Metadata-Version: 2.4
Name: symlik
Version: 0.4.0
Summary: Symbolic likelihood models for statistical inference
Author-email: Alex Towell <lex@metafunctor.com>
License: MIT
Project-URL: Homepage, https://github.com/queelius/symlik
Project-URL: Repository, https://github.com/queelius/symlik
Project-URL: Documentation, https://queelius.github.io/symlik/
Classifier: Development Status :: 3 - Alpha
Classifier: Intended Audience :: Developers
Classifier: Intended Audience :: Science/Research
Classifier: License :: OSI Approved :: MIT License
Classifier: Programming Language :: Python :: 3
Classifier: Programming Language :: Python :: 3.8
Classifier: Programming Language :: Python :: 3.9
Classifier: Programming Language :: Python :: 3.10
Classifier: Programming Language :: Python :: 3.11
Classifier: Programming Language :: Python :: 3.12
Classifier: Topic :: Scientific/Engineering :: Mathematics
Requires-Python: >=3.8
Description-Content-Type: text/markdown
Requires-Dist: numpy>=1.20.0
Requires-Dist: rerum==0.2.2
Provides-Extra: dev
Requires-Dist: pytest>=7.0.0; extra == "dev"
Requires-Dist: pytest-cov>=4.0.0; extra == "dev"
Requires-Dist: black>=23.0.0; extra == "dev"
Requires-Dist: flake8>=6.0.0; extra == "dev"
Requires-Dist: mypy>=1.0.0; extra == "dev"

# symlik

**Symbolic Likelihood Models for Statistical Inference**

symlik lets you define statistical models symbolically and automatically derives everything needed for inference: score functions, Hessians, Fisher information, standard errors, and maximum likelihood estimates.

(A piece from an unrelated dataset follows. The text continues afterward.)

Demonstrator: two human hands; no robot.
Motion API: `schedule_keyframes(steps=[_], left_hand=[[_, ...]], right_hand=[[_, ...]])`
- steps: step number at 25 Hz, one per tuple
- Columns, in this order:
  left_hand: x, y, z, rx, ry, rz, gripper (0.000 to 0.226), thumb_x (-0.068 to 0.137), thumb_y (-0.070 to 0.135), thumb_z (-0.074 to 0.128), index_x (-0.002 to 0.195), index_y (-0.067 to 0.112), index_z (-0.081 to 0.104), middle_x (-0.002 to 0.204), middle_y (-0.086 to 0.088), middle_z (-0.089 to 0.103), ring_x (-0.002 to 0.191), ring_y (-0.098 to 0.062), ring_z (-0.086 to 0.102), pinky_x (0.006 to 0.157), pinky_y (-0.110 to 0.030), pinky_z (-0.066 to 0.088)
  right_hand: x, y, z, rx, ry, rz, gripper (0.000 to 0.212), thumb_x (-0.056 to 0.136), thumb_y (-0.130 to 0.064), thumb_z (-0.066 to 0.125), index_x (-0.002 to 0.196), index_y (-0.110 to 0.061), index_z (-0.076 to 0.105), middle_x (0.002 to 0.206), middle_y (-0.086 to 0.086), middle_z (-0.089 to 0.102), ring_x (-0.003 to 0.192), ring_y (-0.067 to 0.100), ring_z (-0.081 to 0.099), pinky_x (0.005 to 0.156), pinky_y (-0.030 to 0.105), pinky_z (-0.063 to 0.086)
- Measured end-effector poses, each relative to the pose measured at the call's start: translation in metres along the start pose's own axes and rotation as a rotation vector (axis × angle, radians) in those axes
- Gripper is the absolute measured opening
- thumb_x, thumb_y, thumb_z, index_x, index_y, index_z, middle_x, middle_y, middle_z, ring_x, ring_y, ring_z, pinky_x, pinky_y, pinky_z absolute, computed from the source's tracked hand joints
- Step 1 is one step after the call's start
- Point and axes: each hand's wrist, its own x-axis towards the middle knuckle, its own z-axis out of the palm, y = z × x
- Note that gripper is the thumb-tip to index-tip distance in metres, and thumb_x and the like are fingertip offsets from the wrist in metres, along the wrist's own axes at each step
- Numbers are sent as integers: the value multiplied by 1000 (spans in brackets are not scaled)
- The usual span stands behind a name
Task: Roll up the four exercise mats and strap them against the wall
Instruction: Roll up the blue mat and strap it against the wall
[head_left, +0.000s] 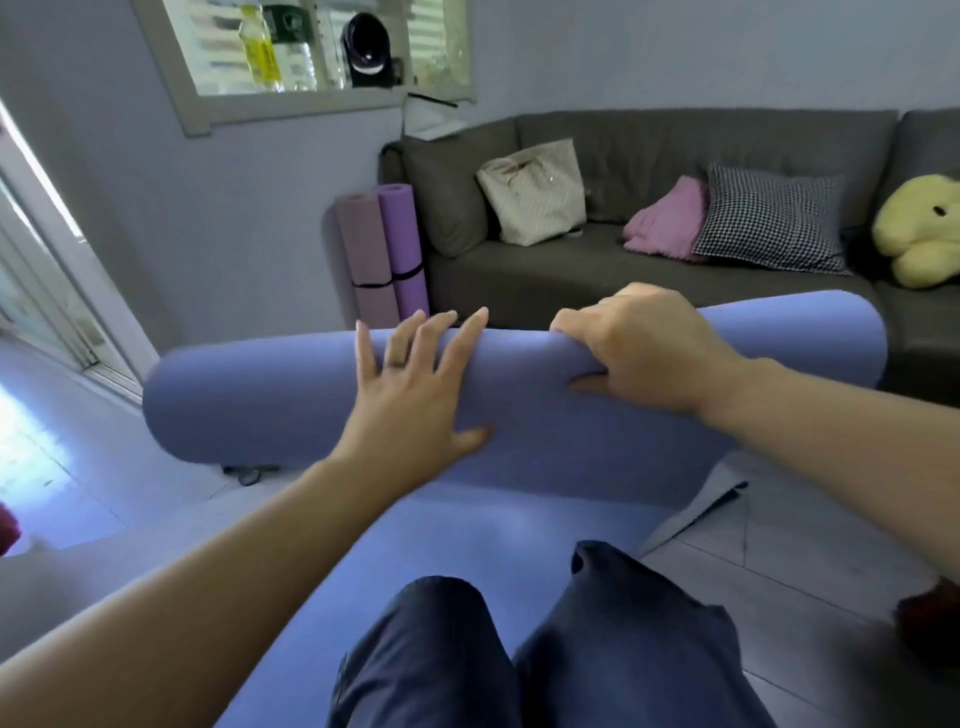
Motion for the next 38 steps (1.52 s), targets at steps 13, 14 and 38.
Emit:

[![Documentation](https://img.shields.io/badge/docs-queelius.github.io%2Fsymlik-blue)](https://queelius.github.io/symlik/)
[![Python 3.8+](https://img.shields.io/badge/python-3.8+-blue.svg)](https://www.python.org/downloads/)
[![License: MIT](https://img.shields.io/badge/License-MIT-yellow.svg)](https://opensource.org/licenses/MIT)

## Why symlik?

Traditional statistical computing requires manually deriving score functions and information matrices, or relying on numerical approximations. symlik takes a different approach: write the log-likelihood symbolically, and let the computer handle the calculus.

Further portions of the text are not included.